Recently he has gone to a 2 month business trip with "gf" and coworkers. He has yet to even make contact with me just to check up on me on FB or text. I saw that he still continued to make contact with the other girl that's a mutual friend on FB. I have since then unfriended him but he has never asked why nor am I sure he noticed. It hurt to do this and I even grieved about it but I still kind of wonder how he felt. I was hoping to get some kind of response to it but nothing. It kind of hurts that it doesn't really affect him and at the same time I wished none of this stuff affected me so much! I feel that I care more than he does and I wished that I didn't. After I had deleted him I wondered if I had made the right choice. I know it was a mixture of sadness, anger and resentment. I provided no explanation to him about why I did this. I don't know if he saw it coming or caught him off guard.

 

After I had deleted him I tried my best to forget him and go on about my life.
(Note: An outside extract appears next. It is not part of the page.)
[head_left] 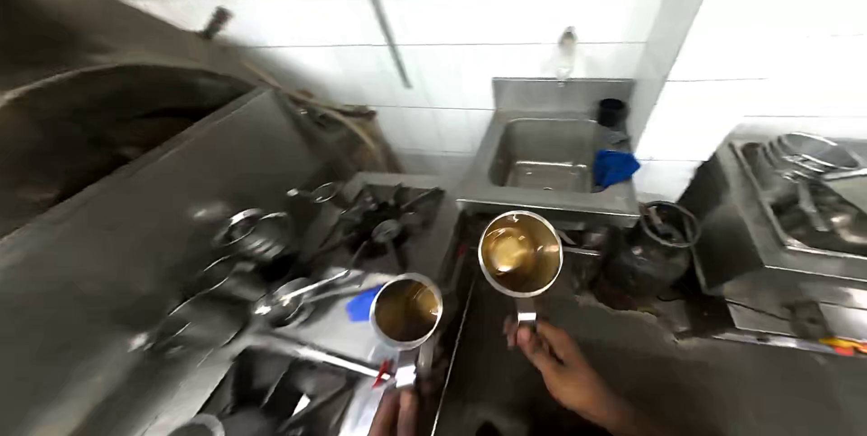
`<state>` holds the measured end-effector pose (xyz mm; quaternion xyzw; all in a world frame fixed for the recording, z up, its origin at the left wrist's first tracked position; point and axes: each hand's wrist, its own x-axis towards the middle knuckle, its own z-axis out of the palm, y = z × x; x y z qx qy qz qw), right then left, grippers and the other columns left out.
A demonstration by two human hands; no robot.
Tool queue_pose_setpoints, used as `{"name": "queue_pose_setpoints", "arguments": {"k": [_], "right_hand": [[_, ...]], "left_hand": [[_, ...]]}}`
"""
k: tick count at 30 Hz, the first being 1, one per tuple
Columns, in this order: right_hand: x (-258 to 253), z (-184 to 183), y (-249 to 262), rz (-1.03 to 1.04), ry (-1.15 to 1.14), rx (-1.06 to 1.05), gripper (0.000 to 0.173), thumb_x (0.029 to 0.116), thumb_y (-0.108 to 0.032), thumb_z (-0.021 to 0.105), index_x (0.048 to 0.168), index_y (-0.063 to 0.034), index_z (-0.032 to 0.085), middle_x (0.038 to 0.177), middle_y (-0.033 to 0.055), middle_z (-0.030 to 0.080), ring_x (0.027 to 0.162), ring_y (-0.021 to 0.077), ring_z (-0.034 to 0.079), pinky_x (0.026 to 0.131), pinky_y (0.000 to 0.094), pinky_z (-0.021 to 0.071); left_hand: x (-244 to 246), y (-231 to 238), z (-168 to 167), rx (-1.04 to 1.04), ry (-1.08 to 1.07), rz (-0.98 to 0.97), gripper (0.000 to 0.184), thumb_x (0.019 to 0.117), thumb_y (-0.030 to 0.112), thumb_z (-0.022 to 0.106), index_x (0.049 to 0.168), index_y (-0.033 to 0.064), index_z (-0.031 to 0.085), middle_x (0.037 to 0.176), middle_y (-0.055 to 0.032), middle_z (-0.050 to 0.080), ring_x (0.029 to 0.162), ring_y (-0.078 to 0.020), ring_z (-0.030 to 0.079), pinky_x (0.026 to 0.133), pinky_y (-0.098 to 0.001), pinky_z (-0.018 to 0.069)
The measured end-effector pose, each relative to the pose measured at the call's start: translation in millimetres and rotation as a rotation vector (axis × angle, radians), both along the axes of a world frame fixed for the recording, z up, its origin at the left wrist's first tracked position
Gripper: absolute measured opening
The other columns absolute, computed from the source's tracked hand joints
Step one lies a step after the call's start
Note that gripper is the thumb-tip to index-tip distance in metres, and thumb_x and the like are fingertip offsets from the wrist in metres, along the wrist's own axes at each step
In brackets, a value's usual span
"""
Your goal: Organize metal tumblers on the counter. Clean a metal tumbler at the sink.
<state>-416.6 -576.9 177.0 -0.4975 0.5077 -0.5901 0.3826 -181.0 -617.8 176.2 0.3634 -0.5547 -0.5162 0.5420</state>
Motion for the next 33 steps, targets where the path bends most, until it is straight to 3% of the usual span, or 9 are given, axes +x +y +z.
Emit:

It's only when I see that his name still comes up on my mutual friends's posts that gets to me. Just today he commented on that other girl's posts again and every time this happens it's like a cut to the heart. Why does this bother me so much?? I don't know what to do... if I should take the extra step to block him, unfriend the girl (which I'd hate to do because she'd notice and make a huge deal about it), hide her or deactivate my FB all together or create a new account? I'm so messed up over this whole issue on my life and it's making me go out of my mind! LOL

 

And yes, I have been trying to keep busy to get over it but the mind still lingers and then it gets sad again. I got a new job just after he went on the trip and been hanging out with friends (but not often)... but not sure what to do. It sucks that a lot of my friends also know him too so I can't really talk to most of them about it.

 

Thoughts? :(

Posted

Ignore FB for a couple of months.

 

Be glad you're not this cheating scum's girlfriend.

  • Author
Posted
Ignore FB for a couple of months.

 

Be glad you're not this cheating scum's girlfriend.

 

I am. I think I'm just thinking the good with the bad. :/ I think the only reason he made it seem enticing is because he said he had problems with his relationship but then he won't break it off. Damn being an empathic HSP. Think it's a curse sometimes.

Posted
I am. I think I'm just thinking the good with the bad. :/ I think the only reason he made it seem enticing is because he said he had problems with his relationship but then he won't break it off. Damn being an empathic HSP. Think it's a curse sometimes.

 

It's not just being empathic or sensitive. There is also an insecurity issue, in which you're not confident enough in yourself to realize that you deserve better than him. All of your actions are choices; they are not uncontrollable. You're being played, and he revels in it.

  • Author
Posted
It's not just being empathic or sensitive. There is also an insecurity issue, in which you're not confident enough in yourself to realize that you deserve better than him. All of your actions are choices; they are not uncontrollable. You're being played, and he revels in it.

 

The thing is I know I deserve better, but then why couldn't I help being drawn to him? And it did take me a while but I have unfriended him and gone NC. I just wished it wouldn't get to me as much and I wish he isn't the way he is... maybe I've tried denying myself that many times... but the quote that goes something about believing the person for who they reveal themselves to be the first time... that's what I should have done. BTW, it was he who made the first move on me, and it was my fault for not moving on since then. If he had been this way since I first had known him it wouldn't have been so hard to move on, you know? Or maybe I wouldn't have even wanted to know him. Maybe they are choices... but sometimes things just happen, the mind can be stupid sometimes.